* Work instructions *
Please output the section of the listing below that opens with the line containing "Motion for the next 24" and closes with the line containing "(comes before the", exactly and with nothing else.

* Data extract *
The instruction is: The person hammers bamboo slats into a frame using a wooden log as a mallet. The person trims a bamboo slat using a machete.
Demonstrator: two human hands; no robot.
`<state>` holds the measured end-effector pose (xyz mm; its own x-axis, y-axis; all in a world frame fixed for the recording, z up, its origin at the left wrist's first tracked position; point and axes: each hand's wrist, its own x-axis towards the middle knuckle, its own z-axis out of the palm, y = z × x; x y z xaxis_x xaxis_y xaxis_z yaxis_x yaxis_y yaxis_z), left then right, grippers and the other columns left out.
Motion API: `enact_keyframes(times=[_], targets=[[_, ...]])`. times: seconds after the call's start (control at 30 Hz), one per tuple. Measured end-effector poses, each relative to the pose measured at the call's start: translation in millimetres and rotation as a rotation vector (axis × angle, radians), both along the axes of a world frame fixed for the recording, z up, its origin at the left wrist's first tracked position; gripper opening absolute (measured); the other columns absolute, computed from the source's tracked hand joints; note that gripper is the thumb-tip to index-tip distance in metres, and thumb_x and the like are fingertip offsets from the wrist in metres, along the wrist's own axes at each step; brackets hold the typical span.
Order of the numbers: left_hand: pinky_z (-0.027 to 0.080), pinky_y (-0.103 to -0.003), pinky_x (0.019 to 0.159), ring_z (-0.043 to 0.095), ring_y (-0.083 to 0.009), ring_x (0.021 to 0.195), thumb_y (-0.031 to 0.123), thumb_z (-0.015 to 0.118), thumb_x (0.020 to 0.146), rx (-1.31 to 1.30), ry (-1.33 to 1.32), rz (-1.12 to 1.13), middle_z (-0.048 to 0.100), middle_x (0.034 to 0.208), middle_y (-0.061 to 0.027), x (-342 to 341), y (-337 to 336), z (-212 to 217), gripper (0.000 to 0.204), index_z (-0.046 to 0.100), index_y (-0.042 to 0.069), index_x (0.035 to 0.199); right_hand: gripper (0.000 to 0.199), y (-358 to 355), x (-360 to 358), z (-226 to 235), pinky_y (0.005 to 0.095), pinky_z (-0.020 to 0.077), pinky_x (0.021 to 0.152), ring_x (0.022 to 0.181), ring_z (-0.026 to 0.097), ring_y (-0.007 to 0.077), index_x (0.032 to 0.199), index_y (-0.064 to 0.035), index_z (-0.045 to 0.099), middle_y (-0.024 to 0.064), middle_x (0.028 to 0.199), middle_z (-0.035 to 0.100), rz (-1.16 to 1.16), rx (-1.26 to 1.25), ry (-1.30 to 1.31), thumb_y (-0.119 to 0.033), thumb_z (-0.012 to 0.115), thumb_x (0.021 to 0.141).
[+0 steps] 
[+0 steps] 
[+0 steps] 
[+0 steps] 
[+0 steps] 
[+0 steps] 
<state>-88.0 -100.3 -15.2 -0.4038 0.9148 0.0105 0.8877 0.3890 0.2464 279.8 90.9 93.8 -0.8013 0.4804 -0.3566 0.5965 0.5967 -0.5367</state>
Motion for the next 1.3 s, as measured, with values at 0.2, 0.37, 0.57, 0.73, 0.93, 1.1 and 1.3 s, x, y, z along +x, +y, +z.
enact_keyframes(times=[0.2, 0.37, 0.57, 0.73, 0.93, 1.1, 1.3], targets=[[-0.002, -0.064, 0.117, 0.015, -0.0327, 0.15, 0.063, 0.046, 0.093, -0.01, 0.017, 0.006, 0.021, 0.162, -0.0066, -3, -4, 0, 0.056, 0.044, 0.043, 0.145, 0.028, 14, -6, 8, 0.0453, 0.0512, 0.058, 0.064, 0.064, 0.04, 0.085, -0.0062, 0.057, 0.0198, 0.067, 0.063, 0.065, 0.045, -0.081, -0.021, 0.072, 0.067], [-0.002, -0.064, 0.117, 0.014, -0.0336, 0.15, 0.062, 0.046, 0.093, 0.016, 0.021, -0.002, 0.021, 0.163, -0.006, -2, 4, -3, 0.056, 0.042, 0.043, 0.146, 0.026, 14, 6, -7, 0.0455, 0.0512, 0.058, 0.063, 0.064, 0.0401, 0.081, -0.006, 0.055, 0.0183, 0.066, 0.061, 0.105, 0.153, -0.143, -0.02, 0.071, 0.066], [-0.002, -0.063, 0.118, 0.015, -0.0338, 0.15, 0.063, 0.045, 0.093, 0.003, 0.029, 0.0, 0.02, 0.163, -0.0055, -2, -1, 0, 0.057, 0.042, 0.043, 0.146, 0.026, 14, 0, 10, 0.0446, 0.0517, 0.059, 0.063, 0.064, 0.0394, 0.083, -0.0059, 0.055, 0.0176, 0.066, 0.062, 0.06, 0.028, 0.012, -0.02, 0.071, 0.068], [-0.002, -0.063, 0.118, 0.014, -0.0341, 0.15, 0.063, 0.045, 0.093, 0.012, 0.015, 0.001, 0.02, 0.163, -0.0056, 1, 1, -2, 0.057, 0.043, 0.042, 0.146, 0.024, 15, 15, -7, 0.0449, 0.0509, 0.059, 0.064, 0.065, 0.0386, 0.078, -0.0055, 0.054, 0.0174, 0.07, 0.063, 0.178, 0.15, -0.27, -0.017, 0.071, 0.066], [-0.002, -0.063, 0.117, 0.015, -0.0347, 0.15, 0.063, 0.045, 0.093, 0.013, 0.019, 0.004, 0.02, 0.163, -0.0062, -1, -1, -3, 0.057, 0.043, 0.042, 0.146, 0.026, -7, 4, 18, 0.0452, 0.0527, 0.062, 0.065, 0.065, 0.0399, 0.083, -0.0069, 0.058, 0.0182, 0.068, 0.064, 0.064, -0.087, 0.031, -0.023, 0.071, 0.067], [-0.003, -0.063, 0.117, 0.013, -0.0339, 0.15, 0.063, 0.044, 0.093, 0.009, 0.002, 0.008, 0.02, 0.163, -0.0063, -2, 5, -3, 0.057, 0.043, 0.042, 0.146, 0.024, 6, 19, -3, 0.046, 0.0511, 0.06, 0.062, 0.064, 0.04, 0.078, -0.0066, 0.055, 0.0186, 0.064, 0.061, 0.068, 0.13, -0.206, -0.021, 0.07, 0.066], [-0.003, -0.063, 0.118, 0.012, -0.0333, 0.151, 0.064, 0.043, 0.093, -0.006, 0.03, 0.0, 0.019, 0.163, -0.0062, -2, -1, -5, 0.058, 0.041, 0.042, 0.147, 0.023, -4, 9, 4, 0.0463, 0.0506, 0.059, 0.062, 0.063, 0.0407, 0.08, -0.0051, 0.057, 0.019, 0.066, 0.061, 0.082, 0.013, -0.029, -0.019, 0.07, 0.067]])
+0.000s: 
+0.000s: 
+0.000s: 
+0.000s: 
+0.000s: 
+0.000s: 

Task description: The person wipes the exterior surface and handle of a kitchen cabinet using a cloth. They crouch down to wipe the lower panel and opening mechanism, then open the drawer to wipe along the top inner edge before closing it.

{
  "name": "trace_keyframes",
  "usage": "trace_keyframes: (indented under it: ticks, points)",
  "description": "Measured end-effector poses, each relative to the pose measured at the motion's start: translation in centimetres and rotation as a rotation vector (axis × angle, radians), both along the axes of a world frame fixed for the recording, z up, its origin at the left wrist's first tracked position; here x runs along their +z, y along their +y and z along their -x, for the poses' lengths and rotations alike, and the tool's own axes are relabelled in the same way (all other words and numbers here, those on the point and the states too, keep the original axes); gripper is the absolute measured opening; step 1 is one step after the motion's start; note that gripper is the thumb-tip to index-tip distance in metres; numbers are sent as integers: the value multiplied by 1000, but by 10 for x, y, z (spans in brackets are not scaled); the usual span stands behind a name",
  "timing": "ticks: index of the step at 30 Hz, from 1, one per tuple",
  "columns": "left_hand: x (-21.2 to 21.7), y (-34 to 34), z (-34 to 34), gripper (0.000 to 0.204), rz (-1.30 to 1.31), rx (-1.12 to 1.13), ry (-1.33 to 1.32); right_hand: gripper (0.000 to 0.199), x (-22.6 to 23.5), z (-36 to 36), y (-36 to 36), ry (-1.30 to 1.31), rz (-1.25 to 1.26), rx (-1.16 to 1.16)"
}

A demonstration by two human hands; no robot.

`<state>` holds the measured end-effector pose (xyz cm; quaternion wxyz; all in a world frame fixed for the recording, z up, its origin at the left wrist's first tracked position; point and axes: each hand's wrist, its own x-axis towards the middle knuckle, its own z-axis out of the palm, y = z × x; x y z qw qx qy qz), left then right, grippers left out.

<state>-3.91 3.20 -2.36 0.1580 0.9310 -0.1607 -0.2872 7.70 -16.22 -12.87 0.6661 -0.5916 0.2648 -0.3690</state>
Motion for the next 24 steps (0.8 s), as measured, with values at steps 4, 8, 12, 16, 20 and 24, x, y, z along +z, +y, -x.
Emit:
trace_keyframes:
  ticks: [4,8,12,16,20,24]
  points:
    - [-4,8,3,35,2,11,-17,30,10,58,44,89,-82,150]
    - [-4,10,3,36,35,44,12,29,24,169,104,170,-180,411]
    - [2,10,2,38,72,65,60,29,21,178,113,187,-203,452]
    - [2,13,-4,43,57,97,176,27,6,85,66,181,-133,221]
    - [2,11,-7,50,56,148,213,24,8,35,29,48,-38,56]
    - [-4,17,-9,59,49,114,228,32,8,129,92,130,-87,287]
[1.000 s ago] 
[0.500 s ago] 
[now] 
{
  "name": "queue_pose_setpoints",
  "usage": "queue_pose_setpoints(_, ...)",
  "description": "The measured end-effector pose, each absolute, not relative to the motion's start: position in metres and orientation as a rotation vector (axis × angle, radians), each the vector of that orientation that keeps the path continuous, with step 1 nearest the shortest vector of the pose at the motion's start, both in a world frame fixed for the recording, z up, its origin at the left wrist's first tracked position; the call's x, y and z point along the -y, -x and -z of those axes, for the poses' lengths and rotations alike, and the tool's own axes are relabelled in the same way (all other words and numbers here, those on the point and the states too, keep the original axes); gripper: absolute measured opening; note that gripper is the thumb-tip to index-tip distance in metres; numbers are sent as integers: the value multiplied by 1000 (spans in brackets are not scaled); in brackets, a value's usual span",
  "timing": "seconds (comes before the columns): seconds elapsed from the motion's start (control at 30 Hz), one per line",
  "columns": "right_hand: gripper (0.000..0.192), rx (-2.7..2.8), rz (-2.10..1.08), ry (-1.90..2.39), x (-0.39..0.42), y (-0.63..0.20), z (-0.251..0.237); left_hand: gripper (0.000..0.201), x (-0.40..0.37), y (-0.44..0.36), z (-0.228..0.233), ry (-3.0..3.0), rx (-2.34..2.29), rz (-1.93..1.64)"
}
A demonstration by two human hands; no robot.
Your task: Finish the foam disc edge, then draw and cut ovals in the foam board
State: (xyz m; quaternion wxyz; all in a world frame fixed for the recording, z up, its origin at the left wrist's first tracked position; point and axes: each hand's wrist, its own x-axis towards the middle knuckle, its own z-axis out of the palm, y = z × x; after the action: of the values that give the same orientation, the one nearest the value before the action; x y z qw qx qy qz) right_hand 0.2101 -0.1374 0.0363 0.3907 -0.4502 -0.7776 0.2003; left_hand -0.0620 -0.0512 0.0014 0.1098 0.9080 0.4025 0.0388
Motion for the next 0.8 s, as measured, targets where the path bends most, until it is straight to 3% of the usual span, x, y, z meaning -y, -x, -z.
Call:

* Exercise solution *
Motion for the next 24 steps (0.8 s), as measured, with values at steps 4, 8, 12, 16, 20 and 24, x, y, z along +z, +y, -x.
Emit:
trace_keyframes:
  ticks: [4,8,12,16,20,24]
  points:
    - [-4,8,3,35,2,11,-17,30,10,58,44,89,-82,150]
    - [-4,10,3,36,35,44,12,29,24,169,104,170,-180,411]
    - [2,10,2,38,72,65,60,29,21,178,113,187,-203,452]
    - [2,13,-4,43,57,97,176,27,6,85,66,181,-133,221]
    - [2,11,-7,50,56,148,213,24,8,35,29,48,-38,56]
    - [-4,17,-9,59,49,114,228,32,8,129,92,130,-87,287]
[1.000 s ago] 
[0.500 s ago] 
[now] 
{
  "name": "queue_pose_setpoints",
  "usage": "queue_pose_setpoints(_, ...)",
  "description": "The measured end-effector pose, each absolute, not relative to the motion's start: position in metres and orientation as a rotation vector (axis × angle, radians), each the vector of that orientation that keeps the path continuous, with step 1 nearest the shortest vector of the pose at the motion's start, both in a world frame fixed for the recording, z up, its origin at the left wrist's first tracked position; the call's x, y and z point along the -y, -x and -z of those axes, for the poses' lengths and rotations alike, and the tool's own axes are relabelled in the same way (all other words and numbers here, those on the point and the states too, keep the original axes); gripper: absolute measured opening; note that gripper is the thumb-tip to index-tip distance in metres; numbers are sent as integers: the value multiplied by 1000 (spans in brackets are not scaled); in brackets, a value's usual span",
  "timing": "seconds (comes before the columns): seconds elapsed from the motion's start (control at 30 Hz), one per line",

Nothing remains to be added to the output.